Exercise requirements - Write out, unaltered, each line from the top of the records below down to the line where "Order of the" appears, that line included.

◆ ◆ ◆ ◆ ◆ ◆ ◆

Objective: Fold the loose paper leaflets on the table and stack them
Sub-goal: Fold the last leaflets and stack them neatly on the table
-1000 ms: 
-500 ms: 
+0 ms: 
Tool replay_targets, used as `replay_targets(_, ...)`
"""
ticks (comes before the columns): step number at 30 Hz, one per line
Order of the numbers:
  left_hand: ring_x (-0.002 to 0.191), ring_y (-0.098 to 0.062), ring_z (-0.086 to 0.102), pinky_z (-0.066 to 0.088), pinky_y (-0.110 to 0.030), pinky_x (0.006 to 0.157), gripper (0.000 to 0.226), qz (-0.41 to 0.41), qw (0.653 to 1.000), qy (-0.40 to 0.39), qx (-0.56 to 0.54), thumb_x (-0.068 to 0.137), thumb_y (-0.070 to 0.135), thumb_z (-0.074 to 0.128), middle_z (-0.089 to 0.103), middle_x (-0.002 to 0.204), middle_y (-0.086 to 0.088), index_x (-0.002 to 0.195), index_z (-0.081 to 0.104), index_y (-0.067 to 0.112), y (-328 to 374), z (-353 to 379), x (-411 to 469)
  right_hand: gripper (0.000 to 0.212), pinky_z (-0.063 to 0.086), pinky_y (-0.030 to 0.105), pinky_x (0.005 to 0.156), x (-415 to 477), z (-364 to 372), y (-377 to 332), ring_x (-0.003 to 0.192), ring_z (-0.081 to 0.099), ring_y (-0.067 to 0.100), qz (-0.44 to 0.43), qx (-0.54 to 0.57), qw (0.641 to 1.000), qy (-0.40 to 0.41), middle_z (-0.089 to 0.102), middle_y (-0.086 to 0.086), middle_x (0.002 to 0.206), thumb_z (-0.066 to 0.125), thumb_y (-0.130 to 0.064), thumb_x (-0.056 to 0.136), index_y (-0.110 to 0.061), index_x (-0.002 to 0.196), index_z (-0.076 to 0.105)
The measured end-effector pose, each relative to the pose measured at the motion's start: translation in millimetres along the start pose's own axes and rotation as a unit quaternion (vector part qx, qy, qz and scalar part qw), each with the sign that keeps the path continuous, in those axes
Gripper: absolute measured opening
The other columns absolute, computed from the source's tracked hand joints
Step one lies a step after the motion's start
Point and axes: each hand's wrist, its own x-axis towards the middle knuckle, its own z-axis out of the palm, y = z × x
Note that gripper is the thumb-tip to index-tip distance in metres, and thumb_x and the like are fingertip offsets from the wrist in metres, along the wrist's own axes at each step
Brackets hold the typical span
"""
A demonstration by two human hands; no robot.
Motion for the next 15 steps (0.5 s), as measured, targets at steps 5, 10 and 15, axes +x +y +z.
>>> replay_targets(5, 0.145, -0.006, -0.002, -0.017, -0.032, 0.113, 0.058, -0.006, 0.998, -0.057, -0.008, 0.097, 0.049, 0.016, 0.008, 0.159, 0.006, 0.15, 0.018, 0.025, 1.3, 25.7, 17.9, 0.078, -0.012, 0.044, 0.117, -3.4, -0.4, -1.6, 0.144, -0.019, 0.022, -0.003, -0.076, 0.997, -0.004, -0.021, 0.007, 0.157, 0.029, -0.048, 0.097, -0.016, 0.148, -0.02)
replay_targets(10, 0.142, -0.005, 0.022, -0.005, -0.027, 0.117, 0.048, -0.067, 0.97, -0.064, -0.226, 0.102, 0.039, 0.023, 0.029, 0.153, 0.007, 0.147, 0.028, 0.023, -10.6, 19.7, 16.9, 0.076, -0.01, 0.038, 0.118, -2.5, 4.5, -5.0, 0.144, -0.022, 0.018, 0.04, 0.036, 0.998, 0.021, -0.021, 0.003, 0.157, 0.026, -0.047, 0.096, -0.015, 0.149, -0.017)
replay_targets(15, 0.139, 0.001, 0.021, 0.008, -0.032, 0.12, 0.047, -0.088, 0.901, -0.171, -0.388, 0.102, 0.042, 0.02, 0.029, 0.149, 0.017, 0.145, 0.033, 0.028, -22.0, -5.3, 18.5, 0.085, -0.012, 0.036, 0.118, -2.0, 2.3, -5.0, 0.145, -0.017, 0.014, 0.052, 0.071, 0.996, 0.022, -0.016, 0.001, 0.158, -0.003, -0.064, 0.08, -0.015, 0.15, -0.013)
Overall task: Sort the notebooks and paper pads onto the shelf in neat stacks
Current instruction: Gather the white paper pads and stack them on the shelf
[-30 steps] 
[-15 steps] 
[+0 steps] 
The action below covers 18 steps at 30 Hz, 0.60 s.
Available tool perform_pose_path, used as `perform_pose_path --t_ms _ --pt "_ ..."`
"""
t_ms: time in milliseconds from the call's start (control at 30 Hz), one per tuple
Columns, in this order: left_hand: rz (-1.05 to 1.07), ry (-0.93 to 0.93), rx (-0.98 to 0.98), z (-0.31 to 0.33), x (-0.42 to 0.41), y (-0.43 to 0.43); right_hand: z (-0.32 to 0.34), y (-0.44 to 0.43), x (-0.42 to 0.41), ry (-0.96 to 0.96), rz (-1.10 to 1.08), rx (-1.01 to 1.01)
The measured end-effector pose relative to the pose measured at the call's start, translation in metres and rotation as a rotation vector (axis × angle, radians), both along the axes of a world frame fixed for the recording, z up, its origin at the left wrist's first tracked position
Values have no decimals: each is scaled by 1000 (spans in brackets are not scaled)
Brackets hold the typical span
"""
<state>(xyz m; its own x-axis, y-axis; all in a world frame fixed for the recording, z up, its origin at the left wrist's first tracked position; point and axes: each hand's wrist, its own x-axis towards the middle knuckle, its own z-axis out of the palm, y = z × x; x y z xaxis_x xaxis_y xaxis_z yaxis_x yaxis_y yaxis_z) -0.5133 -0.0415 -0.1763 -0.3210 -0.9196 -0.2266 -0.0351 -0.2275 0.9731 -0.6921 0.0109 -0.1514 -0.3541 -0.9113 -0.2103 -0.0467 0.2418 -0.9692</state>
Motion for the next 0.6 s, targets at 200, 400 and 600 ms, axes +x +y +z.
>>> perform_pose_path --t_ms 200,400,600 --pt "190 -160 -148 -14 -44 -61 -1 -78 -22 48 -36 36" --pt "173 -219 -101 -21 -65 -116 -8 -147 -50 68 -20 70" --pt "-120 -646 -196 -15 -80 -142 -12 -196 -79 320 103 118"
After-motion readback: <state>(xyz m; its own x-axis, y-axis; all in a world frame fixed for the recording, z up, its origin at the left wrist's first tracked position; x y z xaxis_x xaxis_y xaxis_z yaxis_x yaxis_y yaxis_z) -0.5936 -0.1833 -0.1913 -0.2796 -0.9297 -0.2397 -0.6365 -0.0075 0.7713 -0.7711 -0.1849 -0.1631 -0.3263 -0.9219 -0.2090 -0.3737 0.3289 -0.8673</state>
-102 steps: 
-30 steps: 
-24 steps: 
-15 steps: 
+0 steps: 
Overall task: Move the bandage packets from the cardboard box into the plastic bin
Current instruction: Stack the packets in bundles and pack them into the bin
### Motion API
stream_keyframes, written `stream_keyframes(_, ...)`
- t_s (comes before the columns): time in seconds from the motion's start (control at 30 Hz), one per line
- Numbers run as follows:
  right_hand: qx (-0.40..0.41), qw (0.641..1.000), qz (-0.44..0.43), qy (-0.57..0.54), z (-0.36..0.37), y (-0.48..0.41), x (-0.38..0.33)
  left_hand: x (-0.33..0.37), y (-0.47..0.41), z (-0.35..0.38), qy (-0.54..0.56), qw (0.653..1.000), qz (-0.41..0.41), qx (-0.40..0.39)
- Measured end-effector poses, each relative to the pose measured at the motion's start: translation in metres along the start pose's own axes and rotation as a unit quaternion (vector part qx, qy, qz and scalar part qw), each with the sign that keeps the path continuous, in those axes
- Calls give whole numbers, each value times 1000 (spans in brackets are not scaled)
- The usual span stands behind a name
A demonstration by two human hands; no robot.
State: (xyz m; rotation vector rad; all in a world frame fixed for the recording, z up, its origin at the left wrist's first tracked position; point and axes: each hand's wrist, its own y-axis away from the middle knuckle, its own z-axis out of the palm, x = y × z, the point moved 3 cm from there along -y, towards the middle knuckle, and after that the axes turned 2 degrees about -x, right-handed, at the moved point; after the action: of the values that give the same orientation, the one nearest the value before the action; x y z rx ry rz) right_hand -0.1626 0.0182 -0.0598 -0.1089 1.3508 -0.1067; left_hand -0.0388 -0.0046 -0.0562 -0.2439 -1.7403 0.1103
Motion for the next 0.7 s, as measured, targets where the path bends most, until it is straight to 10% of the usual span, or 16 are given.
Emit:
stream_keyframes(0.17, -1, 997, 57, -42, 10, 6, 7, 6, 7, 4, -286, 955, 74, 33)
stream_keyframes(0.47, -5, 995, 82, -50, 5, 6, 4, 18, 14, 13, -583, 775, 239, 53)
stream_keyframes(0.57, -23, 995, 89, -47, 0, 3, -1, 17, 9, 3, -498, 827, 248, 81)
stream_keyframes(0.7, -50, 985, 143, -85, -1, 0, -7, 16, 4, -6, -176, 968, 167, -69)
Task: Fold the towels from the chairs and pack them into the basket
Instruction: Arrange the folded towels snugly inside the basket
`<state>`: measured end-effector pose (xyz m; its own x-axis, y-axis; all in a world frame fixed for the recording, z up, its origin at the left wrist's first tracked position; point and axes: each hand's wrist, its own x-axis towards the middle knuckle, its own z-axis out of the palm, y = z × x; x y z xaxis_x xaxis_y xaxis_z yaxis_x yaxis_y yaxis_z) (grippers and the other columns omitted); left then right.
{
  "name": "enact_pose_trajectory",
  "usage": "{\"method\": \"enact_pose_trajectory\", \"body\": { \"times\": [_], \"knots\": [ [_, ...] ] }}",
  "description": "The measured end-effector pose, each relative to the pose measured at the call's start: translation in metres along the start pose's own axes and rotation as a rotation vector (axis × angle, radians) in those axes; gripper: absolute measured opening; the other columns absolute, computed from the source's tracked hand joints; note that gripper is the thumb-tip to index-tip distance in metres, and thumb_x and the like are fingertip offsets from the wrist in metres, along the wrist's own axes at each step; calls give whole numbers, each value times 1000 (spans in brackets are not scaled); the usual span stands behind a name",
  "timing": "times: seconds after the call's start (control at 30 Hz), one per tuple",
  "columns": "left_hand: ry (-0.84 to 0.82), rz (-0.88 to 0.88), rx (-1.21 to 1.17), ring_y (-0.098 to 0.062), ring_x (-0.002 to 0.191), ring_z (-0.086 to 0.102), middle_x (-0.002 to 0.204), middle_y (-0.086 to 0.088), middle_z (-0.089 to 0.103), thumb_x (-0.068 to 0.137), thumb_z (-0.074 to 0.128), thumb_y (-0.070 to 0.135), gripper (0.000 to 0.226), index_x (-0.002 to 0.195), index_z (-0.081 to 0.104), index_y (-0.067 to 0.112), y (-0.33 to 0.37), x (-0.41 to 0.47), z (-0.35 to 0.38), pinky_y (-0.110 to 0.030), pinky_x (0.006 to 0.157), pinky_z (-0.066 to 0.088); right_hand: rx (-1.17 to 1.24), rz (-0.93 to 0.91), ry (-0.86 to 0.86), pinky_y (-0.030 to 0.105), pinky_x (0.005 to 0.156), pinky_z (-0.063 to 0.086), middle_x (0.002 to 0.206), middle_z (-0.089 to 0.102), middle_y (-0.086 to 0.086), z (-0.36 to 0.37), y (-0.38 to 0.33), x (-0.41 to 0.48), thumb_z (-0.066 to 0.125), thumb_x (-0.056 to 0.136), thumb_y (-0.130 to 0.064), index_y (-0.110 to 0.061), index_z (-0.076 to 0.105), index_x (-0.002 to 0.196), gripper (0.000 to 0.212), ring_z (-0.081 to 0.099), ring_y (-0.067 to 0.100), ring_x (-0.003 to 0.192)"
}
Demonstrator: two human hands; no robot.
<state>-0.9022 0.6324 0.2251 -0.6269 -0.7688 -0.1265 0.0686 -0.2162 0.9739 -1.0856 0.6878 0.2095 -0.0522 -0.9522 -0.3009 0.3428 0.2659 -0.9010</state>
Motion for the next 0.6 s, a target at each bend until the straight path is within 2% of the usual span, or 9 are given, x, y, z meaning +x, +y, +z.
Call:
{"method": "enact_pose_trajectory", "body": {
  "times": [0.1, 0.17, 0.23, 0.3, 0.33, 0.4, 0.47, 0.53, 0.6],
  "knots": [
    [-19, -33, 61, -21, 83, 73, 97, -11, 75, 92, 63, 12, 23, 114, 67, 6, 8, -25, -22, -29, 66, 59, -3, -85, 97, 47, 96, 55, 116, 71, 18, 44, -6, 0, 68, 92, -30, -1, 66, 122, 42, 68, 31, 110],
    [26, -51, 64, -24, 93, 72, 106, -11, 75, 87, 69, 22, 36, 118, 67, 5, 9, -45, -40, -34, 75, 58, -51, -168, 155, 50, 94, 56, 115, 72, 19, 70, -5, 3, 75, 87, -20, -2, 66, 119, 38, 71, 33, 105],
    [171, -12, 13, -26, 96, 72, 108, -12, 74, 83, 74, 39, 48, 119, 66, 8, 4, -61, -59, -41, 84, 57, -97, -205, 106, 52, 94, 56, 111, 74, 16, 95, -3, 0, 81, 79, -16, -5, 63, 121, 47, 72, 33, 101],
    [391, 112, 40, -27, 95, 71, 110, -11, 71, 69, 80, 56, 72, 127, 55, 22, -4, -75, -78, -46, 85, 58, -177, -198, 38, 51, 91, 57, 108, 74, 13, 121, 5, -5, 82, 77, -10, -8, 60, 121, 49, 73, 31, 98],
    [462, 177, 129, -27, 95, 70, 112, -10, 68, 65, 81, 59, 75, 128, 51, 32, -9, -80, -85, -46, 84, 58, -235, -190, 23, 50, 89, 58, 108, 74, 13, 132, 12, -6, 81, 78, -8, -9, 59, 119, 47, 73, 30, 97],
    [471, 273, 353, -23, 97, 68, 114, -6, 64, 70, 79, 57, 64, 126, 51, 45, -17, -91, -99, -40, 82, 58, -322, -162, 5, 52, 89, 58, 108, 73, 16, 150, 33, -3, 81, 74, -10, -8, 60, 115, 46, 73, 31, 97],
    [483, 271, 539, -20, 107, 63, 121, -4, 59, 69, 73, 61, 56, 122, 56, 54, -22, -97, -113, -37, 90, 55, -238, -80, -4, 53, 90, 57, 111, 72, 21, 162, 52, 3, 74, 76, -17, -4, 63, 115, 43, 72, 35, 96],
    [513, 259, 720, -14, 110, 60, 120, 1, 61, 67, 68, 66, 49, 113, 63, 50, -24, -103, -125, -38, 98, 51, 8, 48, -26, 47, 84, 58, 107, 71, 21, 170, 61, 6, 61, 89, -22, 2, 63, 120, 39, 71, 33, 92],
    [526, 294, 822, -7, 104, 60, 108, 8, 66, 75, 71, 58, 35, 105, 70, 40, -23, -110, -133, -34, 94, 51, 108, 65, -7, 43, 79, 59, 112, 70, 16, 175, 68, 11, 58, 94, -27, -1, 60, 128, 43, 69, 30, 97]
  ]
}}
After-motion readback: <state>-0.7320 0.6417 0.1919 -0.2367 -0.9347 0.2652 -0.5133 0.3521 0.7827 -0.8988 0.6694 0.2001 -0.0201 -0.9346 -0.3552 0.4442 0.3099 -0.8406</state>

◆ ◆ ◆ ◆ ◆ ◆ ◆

Expected answer -
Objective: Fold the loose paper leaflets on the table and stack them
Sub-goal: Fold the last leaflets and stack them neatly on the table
-1000 ms: 
-500 ms: 
+0 ms: 
Tool replay_targets, used as `replay_targets(_, ...)`
"""
ticks (comes before the columns): step number at 30 Hz, one per line
Order of the numbers:

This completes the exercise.